_REQUIREMENT_. Only one span of the listing below should come back. It runs from the line with "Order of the" through the line with "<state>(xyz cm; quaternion", and each of its lines must be reproduced exactly.

[[ GIVEN INFORMATION open ]]

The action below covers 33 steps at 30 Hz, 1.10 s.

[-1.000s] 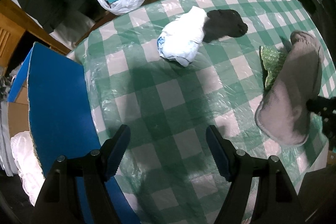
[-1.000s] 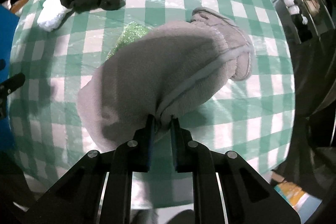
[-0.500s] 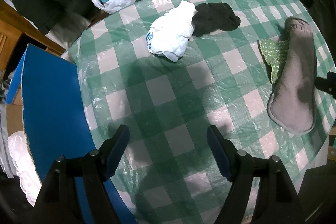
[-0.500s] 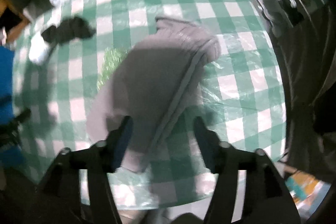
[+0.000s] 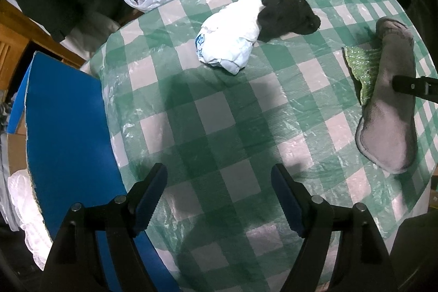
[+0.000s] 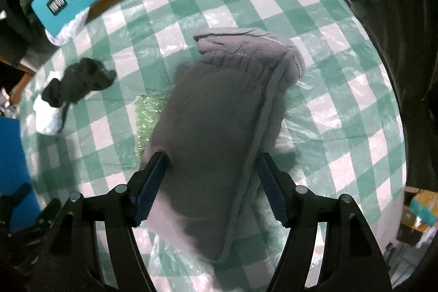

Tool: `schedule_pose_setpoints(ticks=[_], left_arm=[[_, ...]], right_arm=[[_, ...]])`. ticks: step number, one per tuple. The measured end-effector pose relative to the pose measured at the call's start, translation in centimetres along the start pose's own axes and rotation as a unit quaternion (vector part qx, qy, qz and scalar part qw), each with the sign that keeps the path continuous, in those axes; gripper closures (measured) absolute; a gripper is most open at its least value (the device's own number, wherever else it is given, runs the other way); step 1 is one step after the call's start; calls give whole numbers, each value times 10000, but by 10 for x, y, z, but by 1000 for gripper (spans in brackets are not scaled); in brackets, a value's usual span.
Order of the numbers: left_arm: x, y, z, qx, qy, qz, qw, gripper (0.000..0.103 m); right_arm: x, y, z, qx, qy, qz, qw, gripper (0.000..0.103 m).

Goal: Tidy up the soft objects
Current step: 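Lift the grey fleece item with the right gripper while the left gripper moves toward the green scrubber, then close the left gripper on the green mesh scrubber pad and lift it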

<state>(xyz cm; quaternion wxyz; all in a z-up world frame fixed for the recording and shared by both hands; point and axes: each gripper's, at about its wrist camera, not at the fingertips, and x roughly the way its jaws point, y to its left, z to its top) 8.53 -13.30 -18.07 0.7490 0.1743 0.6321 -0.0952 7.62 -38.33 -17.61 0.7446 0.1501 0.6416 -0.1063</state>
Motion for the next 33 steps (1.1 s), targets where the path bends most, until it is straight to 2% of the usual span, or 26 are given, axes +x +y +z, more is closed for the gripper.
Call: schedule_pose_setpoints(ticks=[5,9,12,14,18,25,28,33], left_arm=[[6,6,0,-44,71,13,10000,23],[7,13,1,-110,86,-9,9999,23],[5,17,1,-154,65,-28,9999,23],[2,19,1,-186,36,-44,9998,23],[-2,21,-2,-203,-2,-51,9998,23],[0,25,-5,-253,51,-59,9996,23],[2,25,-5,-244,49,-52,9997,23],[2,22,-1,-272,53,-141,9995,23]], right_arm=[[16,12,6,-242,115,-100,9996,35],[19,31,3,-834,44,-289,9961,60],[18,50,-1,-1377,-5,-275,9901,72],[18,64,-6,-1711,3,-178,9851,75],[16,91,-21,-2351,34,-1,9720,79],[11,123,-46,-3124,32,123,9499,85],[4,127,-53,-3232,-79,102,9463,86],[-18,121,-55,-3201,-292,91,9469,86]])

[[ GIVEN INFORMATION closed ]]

_EXERCISE SOLUTION_.
Order of the numbers: left_arm: x, y, z, qx, qy, qz, qw, gripper (0.000..0.103 m); right_arm: x, y, z, qx, qy, qz, qw, gripper (0.000..0.103 m).

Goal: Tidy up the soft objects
Current step: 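Lift the grey fleece item with the right gripper while the left gripper moves toward the green scrubber, then close the left gripper on the green mesh scrubber pad and lift it
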
<state>(xyz cm; quaternion wxyz; all in a z-up world frame fixed for the recording and shared by both hands; point and axes: each gripper's, at about its wrist camera, not at the fingertips, and x roughly the way its jaws point, y to its left, z to its top) 8.53 -13.30 -18.07 0.7490 0.1743 0.6321 -0.0952 7.62 -38.33 -17.61 0.7446 0.1501 0.6416 -0.1063</state>

This answer is now complete.